CourtCourt of Appeals of Texas
DecidedMarch 19, 2025
Docket04-25-00156-CR
StatusPublished

This text of In Re George Munoz Jr. v. the State of Texas (In Re George Munoz Jr. v. the State of Texas) is published on Counsel Stack Legal Research, covering Court of Appeals of Texas primary law. Counsel Stack provides free access to over 12 million legal documents including statutes, case law, regulations, and constitutions.

Bluebook
In Re George Munoz Jr. v. the State of Texas, (Tex. Ct.
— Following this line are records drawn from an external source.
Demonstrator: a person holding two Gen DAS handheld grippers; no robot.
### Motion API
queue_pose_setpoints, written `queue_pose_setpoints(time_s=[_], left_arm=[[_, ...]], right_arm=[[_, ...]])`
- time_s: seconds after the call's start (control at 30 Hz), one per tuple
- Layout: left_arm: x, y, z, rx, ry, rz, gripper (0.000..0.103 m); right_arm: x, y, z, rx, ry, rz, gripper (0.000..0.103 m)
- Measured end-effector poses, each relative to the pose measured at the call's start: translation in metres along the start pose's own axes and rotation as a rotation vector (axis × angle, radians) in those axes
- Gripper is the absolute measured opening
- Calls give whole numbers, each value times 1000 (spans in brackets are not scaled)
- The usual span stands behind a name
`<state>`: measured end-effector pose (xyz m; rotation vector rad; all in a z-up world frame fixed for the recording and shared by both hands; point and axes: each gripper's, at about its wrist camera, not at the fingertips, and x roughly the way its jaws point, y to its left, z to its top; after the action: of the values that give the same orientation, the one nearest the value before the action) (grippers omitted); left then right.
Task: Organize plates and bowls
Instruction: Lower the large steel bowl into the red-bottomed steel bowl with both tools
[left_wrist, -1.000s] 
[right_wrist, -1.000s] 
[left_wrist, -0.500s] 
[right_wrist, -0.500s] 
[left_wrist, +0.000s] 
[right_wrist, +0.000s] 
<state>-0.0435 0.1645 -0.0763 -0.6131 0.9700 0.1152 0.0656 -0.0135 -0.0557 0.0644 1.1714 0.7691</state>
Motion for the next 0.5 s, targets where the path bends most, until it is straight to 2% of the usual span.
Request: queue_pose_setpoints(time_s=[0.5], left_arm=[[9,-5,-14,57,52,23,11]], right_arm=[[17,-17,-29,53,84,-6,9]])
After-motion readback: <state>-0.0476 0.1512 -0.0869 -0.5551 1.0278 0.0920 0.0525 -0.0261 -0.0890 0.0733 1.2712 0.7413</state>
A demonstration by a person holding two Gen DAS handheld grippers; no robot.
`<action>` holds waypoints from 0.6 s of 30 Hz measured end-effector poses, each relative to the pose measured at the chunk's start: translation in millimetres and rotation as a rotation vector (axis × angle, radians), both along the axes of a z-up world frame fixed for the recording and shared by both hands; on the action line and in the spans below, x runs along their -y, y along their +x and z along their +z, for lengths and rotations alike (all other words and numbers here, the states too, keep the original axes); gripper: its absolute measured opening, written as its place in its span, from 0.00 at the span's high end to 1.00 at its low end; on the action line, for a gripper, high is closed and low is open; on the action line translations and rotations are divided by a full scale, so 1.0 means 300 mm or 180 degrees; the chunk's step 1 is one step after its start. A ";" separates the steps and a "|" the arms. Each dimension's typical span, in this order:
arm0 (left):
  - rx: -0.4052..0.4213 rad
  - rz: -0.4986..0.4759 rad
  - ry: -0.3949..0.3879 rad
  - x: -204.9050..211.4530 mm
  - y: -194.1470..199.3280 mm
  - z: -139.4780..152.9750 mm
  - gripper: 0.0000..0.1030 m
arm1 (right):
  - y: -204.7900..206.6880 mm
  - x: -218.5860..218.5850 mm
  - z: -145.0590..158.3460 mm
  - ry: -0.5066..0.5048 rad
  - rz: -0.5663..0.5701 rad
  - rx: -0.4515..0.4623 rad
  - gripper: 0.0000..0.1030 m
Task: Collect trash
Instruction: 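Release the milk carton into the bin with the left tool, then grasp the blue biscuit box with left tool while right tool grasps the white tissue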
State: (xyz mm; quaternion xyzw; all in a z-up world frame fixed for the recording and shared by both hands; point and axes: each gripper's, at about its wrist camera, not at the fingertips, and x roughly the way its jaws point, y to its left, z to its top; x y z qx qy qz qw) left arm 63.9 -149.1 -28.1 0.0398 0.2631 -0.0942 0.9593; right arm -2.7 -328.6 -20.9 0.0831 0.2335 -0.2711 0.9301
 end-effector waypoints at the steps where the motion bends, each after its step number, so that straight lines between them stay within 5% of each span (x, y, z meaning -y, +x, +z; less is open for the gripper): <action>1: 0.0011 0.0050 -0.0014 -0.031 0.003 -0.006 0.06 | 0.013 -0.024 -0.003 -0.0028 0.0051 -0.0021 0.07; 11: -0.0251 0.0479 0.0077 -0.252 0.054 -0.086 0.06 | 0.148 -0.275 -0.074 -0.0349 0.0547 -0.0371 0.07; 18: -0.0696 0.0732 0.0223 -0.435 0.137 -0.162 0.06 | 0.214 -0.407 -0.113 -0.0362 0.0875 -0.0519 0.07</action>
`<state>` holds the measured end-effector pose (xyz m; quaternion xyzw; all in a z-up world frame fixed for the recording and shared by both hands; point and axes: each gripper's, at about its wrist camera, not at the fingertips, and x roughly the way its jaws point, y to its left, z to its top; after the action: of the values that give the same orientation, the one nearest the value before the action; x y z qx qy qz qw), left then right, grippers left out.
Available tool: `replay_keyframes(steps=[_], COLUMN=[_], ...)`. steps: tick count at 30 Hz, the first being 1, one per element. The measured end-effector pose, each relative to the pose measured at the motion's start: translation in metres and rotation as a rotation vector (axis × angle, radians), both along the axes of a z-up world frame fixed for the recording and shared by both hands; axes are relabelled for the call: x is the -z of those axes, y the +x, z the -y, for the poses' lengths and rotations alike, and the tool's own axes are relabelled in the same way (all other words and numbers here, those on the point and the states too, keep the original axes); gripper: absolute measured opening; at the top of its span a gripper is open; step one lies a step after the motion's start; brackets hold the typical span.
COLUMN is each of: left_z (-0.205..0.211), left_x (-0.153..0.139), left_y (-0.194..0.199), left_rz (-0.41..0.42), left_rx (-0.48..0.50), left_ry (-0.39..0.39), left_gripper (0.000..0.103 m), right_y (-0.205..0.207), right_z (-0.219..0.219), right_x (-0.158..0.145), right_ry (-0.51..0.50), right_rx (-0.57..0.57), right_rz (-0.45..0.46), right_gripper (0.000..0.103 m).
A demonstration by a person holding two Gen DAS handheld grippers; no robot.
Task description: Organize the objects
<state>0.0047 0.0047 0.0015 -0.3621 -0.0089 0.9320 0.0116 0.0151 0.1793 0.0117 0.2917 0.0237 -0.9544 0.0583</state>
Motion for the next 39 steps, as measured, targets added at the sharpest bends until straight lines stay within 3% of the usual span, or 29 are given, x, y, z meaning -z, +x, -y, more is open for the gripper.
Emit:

App. 2025).

Opinion

Fourth Court of Appeals San Antonio, Texas

MEMORANDUM OPINION

No. 04-25-00156-CR

IN RE George MUNOZ Jr.

Original Proceeding 1

PER CURIAM

Sitting: Lori I. Valenzuela, Justice Lori Massey Brissette, Justice Adrian A. Spears II, Justice

Delivered and Filed: March 19, 2025

PETITION FOR WRIT OF MANDAMUS DENIED

On March 7, 2025, relator filed a petition for writ of mandamus complaining that the trial

court has refused to rule on his motion for forensic DNA testing. Because relator did not provide

this court with a sufficient record, we deny the petition for writ of mandamus.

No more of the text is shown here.